Emotions are nice, but basically you're giving Obama your gandmotherly permission to keep moving rightward, with great benefit to him, and zero to the rest of us. And your grandchildren will be paying for their entire lives for Obama's inability to rein in the banks, to stop the wars, and to set a course toward actual energy independence.
Respectfully,
eva

Karen Garcia said...

Dear Haley and Eva,

Everyone has made excellent points, but I think we need to close this discussion down now, okay? It is starting to get a wee bit personal. Do go to my latest post on psy-ops and tell me what you think. I really do appreciate your input.

New rule: No more mention of children and grandchildren, please. Unless, of course, they are the children and grandchildren of Rupert Merde-uck or David Koch-head.

turnipseed said...

I urge all of you to take a look at Russ Feingold's new group:

ProgressivesUnited.org

Russ is dedicating this effort to fighting Citizens United.

Anonymous said...

All talk about stimulating our economy and our repeated financial meltdowns (and about national debt, deficit reduction, and tax reform for that matter) misses the mark unless it addresses this shameful fact:

Right now In this country billionaire Warren Buffett pays 11% total (federal, state, local, corporate) taxes on $8 billion annual investment gains while a single minimum wage worker pays 41% total taxes on her $14,500 annual salary (leaving her $9600 for one year of full-time work). For details, see my site: http://fairsharetaxes.org

The IRS reports that the top 400 tax payers paid a federal income tax rate of less than 17% and it would have been half that if they had to report all their investment gains.

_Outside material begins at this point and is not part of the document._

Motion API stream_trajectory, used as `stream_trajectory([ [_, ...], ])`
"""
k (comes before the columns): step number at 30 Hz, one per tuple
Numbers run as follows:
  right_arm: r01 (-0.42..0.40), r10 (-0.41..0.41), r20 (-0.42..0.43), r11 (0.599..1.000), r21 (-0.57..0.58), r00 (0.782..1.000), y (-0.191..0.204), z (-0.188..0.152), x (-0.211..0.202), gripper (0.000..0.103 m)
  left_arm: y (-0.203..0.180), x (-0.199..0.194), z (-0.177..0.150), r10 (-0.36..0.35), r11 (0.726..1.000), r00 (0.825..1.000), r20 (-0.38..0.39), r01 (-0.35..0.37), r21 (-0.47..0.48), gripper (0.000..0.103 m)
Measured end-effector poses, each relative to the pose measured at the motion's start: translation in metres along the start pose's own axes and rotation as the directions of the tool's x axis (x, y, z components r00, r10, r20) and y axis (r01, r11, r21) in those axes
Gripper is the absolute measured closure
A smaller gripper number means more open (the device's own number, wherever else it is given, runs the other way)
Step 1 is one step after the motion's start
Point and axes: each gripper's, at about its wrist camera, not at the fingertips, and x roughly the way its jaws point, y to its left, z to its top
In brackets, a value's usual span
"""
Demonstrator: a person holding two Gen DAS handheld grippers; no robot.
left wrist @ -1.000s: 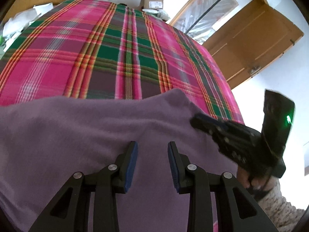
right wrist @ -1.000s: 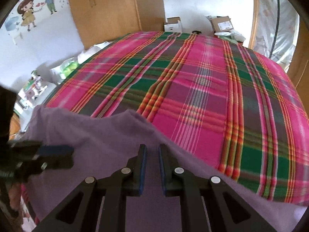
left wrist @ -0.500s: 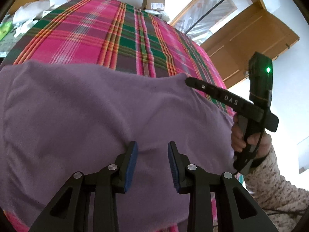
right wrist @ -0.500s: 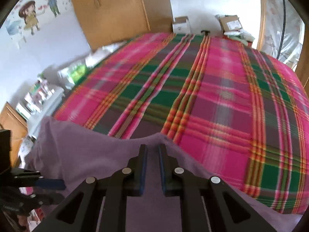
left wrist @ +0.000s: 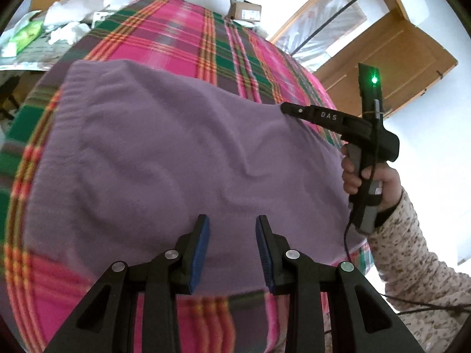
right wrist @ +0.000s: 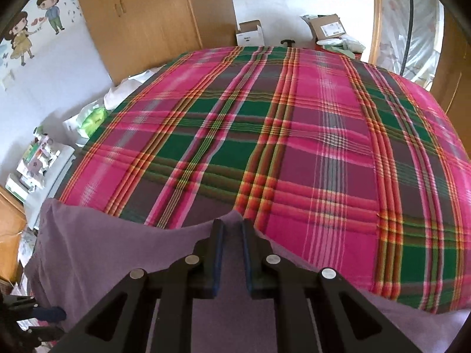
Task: Fold clothes
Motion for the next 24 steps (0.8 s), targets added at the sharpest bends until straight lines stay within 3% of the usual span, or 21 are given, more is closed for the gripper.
stream_trajectory([
  [5,-0.018,0.018,0.021,1.000,-0.022,1.000,0.009,-0.018,-0.026,0.090,0.011,-0.014,-0.010,0.003,1.000,1.000,0.021,-0.003,-0.016,0.070],
  [12,-0.010,0.011,0.009,0.994,-0.111,1.000,0.031,-0.078,-0.046,0.090,0.018,-0.023,-0.019,0.007,1.000,0.999,0.042,-0.006,-0.015,0.070],
  [17,0.062,-0.047,0.094,0.984,-0.167,0.995,0.046,-0.120,-0.063,0.089,0.033,-0.035,-0.029,0.000,0.999,0.997,0.078,0.003,-0.050,0.070],
  [24,0.092,-0.066,0.190,0.987,-0.131,0.980,0.058,-0.165,-0.082,0.082,0.041,-0.042,-0.035,0.009,0.997,0.994,0.113,-0.001,-0.071,0.070],
])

Under December's tax deal, the average top 2% household got $74,000 while the average bottom 98% household got $5200 (and the national debt went up almost $1trillion dollars).

The top 1% in the US have gone from owning 22% to 40% of the nation's wealth in the last thirty years. This is largely due to the tax cuts for the wealthy investor class, started under Reagan. They were supposed to encourage investment and trickle down to strengthen the economy but have done the opposite. Since the Reagan tax cuts, average annual GDP growth has dropped by one-quarter. Why? Because we've had multiple recessions, triggered by investment bubbles, in turn caused by the favored tax treatment of investment income (via principles of supply-and-demand - see Econ 101).

The concentration of wealth leads to a concentration of power. Especially with the state of campaign finance in this country, the rich can buy the elections of those that will cut their taxes, which makes the rich even richer and more able to buy the next election ... and so on in a vicious cycle.

I propose that all federal, state, and local government services are funded with a reformed, simplified income tax and a new wealth tax (about 1% of net worths over $1million). Income and net worth are the two true measures of ability to pay and extent to which households have benefited from the economic infrastructure governments provide. Eliminate all other (sales, real estate, social security) taxes which shift the total tax burden in this country from the rich to the poor and midddle class. See http://fairsharetaxes.org/ProposedReform.aspx

The reform would reduce each middle class total tax bill by thousands, slash the deficit, eliminate the market-distorting tax breaks for investing that are ruining our economy and impoverishing all but the top few percent, and save us from becoming an almost feudal society, where only the very rich have a say in how things are run and who gets taxed.